Comment 5: Section 2.2.1, Lines 185-188: The decision to use Level-1C Top-of-Atmosphere (TOA) reflectance instead of Level-2A surface reflectance to avoid topographic correction artifacts is controversial. While topographic artifacts are indeed a concern, utilizing TOA data without atmospheric correction introduces significant noise due to temporal variations in aerosol optical thickness and water vapor. This is particularly critical for multi-temporal analysis where "pre-fire" and "post-fire" spectral values are compared. The authors should provide a more rigorous justification or a comparative analysis demonstrating that the errors introduced by atmospheric variability are indeed smaller than those resulting from topographic correction in this specific study area.
Response 5: We thank the Reviewer for this insightful comment, which allowed us to clarify a key methodological choice. As suggested, we have updated the manuscript (Lines 190-198) to include a detailed explanation. Our comparative analysis (now supported by Figure 3) demonstrates that in the mountainous regions of Sardinia, the Level-2A topographic correction introduces significant artifacts and erratic fluctuations in the MIRBI time series.

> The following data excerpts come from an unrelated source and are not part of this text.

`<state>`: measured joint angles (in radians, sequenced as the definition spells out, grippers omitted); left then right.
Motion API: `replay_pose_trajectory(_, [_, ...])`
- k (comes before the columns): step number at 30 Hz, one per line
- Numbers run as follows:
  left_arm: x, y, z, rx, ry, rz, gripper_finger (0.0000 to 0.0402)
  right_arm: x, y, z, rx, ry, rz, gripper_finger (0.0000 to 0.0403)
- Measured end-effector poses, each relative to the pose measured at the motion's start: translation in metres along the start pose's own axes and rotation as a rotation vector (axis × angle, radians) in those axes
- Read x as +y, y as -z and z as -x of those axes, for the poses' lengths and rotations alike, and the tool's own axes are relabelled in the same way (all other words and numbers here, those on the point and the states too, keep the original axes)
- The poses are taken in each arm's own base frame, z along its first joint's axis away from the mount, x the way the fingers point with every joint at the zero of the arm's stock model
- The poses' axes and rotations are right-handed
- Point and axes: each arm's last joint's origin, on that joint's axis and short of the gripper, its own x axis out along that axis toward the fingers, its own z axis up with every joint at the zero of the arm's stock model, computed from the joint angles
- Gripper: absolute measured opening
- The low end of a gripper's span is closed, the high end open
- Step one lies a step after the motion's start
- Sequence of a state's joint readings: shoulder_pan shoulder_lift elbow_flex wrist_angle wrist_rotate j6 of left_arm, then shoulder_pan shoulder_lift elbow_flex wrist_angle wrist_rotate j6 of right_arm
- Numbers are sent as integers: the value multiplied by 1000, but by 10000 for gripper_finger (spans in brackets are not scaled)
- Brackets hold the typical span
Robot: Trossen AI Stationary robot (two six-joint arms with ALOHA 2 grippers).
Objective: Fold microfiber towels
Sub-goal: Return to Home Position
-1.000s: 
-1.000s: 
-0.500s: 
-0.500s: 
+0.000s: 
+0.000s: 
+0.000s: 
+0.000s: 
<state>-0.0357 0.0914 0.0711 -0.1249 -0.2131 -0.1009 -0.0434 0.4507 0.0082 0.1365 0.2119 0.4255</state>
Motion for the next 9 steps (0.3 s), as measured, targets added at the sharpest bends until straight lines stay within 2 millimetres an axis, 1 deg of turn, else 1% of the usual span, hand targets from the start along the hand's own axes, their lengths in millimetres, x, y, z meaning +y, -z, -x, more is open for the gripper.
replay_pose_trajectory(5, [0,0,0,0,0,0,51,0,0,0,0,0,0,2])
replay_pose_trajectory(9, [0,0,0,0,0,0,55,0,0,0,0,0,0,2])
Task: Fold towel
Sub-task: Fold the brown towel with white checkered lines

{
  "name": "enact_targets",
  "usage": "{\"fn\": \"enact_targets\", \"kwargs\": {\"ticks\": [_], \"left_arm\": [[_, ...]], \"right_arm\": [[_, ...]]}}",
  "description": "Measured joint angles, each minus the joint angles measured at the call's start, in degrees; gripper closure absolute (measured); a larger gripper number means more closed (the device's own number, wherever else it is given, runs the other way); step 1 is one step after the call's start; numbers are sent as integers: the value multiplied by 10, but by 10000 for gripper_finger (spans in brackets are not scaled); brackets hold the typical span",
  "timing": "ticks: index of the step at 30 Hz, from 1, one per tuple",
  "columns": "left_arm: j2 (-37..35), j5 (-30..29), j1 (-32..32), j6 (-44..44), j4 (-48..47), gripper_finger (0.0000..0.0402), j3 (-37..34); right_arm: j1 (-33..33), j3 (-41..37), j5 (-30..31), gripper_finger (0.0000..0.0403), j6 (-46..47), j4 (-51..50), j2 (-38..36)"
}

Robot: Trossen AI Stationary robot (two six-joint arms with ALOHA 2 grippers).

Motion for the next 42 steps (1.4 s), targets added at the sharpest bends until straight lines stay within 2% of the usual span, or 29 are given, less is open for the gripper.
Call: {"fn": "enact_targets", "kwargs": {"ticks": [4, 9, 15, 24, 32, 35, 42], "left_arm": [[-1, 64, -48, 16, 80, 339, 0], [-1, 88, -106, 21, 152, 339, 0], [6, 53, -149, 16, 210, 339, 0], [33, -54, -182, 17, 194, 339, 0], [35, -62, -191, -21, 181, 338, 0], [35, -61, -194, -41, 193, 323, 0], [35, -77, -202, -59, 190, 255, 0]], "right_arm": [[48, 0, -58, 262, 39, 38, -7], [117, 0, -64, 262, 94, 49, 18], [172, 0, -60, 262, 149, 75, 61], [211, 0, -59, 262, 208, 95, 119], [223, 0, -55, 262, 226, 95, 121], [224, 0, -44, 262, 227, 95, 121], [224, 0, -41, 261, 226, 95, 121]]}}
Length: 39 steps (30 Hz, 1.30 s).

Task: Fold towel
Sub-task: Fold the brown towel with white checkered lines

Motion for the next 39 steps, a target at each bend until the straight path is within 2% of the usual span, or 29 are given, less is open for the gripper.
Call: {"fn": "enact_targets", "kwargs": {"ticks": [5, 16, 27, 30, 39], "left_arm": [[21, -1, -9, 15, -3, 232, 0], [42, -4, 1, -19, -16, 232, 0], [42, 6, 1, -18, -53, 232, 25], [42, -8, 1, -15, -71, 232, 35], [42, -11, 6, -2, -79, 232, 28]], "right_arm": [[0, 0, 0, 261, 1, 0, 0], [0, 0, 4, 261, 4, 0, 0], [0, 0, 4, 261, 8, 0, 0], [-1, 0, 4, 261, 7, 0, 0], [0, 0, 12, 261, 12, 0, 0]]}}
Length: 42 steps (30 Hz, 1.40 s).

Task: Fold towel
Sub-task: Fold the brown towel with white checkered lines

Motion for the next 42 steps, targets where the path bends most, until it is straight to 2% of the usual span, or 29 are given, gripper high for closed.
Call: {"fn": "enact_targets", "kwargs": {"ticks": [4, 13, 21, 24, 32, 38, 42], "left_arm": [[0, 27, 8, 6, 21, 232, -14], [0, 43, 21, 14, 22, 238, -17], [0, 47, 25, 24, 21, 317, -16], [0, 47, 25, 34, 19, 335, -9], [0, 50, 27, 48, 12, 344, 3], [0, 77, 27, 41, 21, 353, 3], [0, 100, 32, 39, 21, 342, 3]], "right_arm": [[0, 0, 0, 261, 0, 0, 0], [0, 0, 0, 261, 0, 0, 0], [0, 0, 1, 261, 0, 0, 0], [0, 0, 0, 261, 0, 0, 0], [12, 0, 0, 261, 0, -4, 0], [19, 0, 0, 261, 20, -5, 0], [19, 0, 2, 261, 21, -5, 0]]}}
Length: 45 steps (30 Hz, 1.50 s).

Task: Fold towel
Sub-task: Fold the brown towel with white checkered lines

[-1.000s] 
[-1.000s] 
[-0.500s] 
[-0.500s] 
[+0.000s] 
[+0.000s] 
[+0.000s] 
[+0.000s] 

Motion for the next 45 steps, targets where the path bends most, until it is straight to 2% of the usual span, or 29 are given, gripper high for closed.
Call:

Comment 6: Section 2.2.1, Lines 190-193:The study employs data from 2020 for training and 2024 for validation, leaving a significant temporal gap (2021–2023). Why were these intermediate years excluded? Evaluating the model over a continuous time series would provide better insight into its stability under varying climatic conditions (e.g., wet vs. dry years). Please explain this exclusion or, preferably, include results from the intermediate years to demonstrate the temporal robustness of the model.
Response 6: We thank the Reviewer for this relevant question regarding the temporal gap in our dataset. The decision to validate the model in 2024, after training in 2020, was a strategic choice aimed at evaluating the algorithm’s robustness under contrasting climatic scenarios rather than a continuous time series. We added a clarification in lines 313-316.
Comment 7: Section 2.3.3.1, Line 427:The text cites "Figure 2" when describing the rule-based algorithm; however, based on the context, it appears the intended citation is "Equation 2". Please verify and correct this citation.
Response 7: We thank the Reviewer for the careful check. The typo has been corrected; the citation was intended to refer to Figure 5 and has been updated accordingly in the text.
Comment 8: Section 2.3.3.1, Lines 459 & 464:The authors employ several hard-coded thresholds, such as the 60% decrease limit for the 30-day median MIRBI. What is the physical or statistical basis for setting the recovery threshold specifically at 60%? Relying on static, hard thresholds raises concerns about the model's transferability to regions with different vegetation phenology or soil backgrounds. The authors should clarify how these values were determined (e.g., empirical trial-and-error vs. statistical optimization) and discuss their robustness across different environmental contexts.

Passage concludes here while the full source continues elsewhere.